La pollution suffocante n’épargne aucun habitant de Delhi, et les hôpitaux font face à une augmentation des cas de maladies respiratoires et cardiovasculaires, particulièrement chez les populations vulnérables.
Cette tendance alarmante, confirmée par de nombreux experts, a également été soulignée par la ministre en chef de l’État, Atishi.
« J’ai reçu des appels toute la nuit dernière. Certains ont dû emmener leurs parents âgés à l’hôpital en pleine nuit, tandis que d’autres cherchaient la pharmacie de permanence la plus proche pour acheter des inhalateurs pour leurs enfants », a-t-elle déclaré à la presse lundi, estimant que les brûlis agricoles des États voisins constituent la principale cause de cette crise.
En effet, selon une enquête de LocalCircles, une plateforme communautaire en ligne, 81% des familles de la région de Delhi ont signalé qu’au moins un de leurs membres avait souffert de problèmes de santé liés à la pollution au cours des trois dernières semaines.
Quatre familles sur dix ont déclaré qu’un proche avait dû consulter un médecin ou se rendre à l’hôpital pour des complications directement attribuées à la qualité de l’air, selon les résultats de cette enquête publiée le 12 novembre.
Une étude plus approfondie, publiée en juillet dans The Lancet Planetary Health et fondée sur des données de 2008 à 2019, a révélé que les particules fines sont responsables d’environ 7% des décès dans dix grandes villes indiennes, dont New Delhi.
Le rapport « Air Quality Life Index (AQLI) » 2023 de l’Energy Policy Institute de l’université de Chicago souligne, quant à lui, que la pollution atmosphérique provoquée par les particules fines (PM2,5) réduit l’espérance de vie moyenne des Delhiites de 11,9 ans.
Face à l’ampleur de cette crise, le gouvernement local a instauré un plan d’action de réponse graduée (GRAP), un dispositif permettant de déclencher une série de mesures d’urgence dès que la qualité de l’air franchit un seuil critique.

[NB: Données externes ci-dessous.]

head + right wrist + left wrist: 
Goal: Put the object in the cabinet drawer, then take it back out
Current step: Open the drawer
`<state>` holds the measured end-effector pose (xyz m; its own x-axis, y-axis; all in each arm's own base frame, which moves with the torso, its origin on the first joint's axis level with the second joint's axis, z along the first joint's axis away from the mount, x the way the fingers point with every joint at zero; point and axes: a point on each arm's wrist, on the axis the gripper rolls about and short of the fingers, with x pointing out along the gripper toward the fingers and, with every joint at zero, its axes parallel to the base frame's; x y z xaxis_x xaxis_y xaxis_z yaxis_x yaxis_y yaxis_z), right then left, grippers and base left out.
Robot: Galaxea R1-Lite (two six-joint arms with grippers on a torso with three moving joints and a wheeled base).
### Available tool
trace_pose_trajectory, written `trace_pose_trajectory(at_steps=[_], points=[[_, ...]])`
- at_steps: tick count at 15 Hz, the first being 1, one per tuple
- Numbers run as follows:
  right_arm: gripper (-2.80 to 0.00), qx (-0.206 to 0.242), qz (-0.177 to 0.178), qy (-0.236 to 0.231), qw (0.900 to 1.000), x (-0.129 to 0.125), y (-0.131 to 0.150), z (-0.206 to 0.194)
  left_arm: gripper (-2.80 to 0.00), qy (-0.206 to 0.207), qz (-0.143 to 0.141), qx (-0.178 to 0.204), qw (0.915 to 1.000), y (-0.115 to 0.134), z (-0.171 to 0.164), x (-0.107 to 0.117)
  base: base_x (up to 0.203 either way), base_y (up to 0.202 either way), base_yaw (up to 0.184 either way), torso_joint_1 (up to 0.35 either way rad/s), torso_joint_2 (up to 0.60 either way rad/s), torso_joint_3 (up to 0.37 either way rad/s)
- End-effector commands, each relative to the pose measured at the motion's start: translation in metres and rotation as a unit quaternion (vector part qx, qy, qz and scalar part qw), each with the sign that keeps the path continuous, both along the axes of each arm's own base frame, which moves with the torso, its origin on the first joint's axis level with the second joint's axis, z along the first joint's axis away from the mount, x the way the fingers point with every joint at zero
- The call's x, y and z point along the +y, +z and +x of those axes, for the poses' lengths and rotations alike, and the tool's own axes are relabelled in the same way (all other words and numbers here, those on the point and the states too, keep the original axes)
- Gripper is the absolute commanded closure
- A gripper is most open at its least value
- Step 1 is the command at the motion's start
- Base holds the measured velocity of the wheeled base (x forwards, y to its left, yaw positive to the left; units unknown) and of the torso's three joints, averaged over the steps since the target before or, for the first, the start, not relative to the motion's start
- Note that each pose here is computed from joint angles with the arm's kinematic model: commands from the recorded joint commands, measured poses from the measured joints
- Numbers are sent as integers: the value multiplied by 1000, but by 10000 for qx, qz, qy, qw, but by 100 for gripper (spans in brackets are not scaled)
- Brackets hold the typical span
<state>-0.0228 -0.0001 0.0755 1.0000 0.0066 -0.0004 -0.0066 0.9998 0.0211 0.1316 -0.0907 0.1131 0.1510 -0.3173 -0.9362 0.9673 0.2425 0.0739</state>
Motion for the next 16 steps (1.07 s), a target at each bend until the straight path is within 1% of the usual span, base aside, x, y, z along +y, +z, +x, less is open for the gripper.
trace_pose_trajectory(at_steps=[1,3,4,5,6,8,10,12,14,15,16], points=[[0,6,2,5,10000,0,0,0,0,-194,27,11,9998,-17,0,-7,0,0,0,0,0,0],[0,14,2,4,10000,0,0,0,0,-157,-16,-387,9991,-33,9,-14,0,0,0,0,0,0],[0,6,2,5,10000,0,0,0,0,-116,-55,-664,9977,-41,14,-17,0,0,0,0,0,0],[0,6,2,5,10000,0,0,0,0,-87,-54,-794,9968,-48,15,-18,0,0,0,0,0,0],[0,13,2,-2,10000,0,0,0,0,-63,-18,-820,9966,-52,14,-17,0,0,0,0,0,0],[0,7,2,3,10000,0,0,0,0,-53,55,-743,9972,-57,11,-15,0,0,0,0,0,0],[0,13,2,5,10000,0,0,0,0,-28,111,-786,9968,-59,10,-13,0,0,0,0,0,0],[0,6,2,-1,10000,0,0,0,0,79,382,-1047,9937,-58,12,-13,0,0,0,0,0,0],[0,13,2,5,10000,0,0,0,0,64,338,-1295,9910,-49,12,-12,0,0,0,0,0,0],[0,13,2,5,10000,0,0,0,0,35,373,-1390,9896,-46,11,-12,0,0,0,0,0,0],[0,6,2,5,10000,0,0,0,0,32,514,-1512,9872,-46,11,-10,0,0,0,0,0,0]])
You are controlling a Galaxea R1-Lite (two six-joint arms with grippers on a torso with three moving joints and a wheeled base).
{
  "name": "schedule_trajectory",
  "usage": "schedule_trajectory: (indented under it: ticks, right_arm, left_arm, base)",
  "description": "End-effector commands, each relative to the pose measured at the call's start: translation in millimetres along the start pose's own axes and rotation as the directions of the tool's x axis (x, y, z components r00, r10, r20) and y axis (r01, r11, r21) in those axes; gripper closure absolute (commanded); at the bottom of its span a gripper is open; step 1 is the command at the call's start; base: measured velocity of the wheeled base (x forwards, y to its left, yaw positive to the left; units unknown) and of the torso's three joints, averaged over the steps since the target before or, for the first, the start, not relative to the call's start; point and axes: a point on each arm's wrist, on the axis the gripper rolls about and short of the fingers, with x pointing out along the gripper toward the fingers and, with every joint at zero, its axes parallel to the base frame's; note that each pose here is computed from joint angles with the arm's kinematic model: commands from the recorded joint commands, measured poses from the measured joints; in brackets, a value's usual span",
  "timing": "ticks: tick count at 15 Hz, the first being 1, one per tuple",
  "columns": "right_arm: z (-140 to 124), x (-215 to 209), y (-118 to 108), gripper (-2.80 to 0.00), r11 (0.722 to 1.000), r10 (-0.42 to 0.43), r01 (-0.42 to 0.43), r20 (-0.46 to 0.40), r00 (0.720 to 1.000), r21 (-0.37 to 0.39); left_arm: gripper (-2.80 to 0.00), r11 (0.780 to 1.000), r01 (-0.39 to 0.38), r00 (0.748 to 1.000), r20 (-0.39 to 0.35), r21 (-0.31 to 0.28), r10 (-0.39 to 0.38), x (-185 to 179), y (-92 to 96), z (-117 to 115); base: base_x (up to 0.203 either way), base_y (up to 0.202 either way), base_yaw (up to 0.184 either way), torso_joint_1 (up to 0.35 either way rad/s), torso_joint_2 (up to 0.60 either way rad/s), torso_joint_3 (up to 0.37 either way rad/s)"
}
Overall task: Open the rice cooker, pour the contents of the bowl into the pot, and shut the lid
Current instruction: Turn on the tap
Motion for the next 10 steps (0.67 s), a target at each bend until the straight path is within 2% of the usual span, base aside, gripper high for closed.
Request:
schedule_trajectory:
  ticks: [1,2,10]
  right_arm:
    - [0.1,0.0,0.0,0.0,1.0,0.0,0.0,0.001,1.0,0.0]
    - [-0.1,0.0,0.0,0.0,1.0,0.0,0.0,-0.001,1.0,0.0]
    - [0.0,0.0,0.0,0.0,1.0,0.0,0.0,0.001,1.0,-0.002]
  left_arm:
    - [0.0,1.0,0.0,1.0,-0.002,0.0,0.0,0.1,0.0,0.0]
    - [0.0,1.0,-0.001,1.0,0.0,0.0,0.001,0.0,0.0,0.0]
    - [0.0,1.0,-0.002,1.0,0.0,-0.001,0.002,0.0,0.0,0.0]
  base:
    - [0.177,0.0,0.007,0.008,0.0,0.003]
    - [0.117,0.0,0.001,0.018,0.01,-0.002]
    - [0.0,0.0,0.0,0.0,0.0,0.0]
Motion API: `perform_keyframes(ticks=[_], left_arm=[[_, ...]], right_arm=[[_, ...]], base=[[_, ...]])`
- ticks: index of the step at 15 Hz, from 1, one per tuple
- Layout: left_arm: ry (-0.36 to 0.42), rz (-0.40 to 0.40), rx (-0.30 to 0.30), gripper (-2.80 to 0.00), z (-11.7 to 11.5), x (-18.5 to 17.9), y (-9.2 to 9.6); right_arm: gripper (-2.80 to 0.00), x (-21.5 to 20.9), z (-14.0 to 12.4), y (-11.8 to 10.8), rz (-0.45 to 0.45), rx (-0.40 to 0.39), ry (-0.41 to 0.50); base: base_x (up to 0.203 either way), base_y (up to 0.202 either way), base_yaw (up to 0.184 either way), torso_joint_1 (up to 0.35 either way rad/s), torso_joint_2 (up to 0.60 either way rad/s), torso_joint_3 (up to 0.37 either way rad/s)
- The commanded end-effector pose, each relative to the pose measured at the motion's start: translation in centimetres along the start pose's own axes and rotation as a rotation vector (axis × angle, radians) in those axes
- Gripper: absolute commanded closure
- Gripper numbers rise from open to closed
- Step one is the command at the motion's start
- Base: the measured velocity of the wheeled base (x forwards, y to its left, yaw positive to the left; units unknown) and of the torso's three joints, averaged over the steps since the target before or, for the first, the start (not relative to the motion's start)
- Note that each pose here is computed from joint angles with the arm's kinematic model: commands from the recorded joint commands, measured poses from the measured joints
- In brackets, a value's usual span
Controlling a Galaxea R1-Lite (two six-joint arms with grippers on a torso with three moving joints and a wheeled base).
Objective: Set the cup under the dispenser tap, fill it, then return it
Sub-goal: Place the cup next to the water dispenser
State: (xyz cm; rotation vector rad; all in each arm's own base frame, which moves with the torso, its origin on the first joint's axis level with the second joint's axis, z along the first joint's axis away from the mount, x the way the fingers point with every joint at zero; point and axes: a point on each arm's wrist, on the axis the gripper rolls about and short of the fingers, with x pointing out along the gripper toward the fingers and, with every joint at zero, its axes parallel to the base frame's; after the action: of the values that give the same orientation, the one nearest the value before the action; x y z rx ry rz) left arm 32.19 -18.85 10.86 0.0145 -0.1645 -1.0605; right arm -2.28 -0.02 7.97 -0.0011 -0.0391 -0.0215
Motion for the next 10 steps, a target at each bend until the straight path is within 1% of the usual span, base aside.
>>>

Depuis lundi, le niveau 4, le plus élevé de ce plan, a été activé.
Parmi les principales mesures mises en place, figurent l’interdiction des camions non essentiels, la suspension des travaux de construction et de démolition, ainsi que la fermeture de tous les établissements scolaires. A partir de ce mercredi, le gouvernement local a également instauré le télétravail pour 50% des employés des administrations publiques.
Cependant, ces mesures, bien que nécessaires, sont souvent jugées insuffisantes et répétitives chaque année, sans parvenir à juguler l’ampleur du phénomène.
Pour le professeur d’économie à l’Université Cornell et ancien économiste en chef de la Banque mondiale, Kaushik Basu, « l’air pur est possible, mais cela ne peut pas reposer uniquement sur le gouvernement local, Il est impératif d’adopter un plan national ».
« Des exemples aux États-Unis, au Japon ou en Chine montrent qu’il est possible d’avoir des villes dynamiques avec un air sain. Delhi et d’autres métropoles indiennes ont besoin de cette approche », a écrit l’ancien conseiller économique en chef du gouvernement indien sur son compte X.
En attendant, la ville reste prisonnière de son propre souffle, et l’airpocalypse fait désormais partie intégrante de son calendrier saisonnier.